◆ **EXERCISE DESCRIPTION**: Set down, unchanged, the line with "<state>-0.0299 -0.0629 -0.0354" and everything after it through the last line of the data.
Segment Start: SUPPLIED INFORMATION
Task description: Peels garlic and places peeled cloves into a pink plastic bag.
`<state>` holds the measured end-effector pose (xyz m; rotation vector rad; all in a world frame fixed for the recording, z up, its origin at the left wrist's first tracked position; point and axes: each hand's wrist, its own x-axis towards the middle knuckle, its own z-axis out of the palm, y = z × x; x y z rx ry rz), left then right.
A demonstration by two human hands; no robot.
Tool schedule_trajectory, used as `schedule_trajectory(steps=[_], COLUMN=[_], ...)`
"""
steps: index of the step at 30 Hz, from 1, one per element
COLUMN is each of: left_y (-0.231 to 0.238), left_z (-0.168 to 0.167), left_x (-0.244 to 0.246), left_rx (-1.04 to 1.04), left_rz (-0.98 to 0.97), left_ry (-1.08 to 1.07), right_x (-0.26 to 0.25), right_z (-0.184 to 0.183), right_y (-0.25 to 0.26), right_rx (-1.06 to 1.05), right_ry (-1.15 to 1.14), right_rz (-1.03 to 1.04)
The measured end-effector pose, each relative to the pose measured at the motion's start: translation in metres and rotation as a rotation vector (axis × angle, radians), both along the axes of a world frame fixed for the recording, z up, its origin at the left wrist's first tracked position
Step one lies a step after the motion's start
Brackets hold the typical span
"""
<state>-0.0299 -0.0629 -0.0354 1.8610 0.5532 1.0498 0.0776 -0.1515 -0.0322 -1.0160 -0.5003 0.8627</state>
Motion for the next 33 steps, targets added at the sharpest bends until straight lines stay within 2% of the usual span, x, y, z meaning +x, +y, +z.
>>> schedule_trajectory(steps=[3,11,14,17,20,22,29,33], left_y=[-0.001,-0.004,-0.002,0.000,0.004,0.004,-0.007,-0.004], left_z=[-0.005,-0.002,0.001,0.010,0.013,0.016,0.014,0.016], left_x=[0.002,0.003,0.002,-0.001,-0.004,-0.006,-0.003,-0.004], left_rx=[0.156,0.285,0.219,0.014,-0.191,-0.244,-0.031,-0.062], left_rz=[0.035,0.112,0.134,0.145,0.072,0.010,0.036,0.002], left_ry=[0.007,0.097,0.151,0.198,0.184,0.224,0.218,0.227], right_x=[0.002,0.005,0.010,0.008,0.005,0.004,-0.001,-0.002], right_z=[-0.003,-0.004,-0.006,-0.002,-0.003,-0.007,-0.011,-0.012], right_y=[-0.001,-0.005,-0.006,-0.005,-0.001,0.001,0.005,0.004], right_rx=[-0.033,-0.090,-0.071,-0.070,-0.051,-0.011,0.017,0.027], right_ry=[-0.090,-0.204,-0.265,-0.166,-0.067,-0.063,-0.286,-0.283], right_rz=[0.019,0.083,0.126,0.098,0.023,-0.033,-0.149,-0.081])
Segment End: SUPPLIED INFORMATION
◆ **RESPONSE BOX**:
<state>-0.0299 -0.0629 -0.0354 1.8610 0.5532 1.0498 0.0776 -0.1515 -0.0322 -1.0160 -0.5003 0.8627</state>
Motion for the next 33 steps, targets added at the sharpest bends until straight lines stay within 2% of the usual span, x, y, z meaning +x, +y, +z.
>>> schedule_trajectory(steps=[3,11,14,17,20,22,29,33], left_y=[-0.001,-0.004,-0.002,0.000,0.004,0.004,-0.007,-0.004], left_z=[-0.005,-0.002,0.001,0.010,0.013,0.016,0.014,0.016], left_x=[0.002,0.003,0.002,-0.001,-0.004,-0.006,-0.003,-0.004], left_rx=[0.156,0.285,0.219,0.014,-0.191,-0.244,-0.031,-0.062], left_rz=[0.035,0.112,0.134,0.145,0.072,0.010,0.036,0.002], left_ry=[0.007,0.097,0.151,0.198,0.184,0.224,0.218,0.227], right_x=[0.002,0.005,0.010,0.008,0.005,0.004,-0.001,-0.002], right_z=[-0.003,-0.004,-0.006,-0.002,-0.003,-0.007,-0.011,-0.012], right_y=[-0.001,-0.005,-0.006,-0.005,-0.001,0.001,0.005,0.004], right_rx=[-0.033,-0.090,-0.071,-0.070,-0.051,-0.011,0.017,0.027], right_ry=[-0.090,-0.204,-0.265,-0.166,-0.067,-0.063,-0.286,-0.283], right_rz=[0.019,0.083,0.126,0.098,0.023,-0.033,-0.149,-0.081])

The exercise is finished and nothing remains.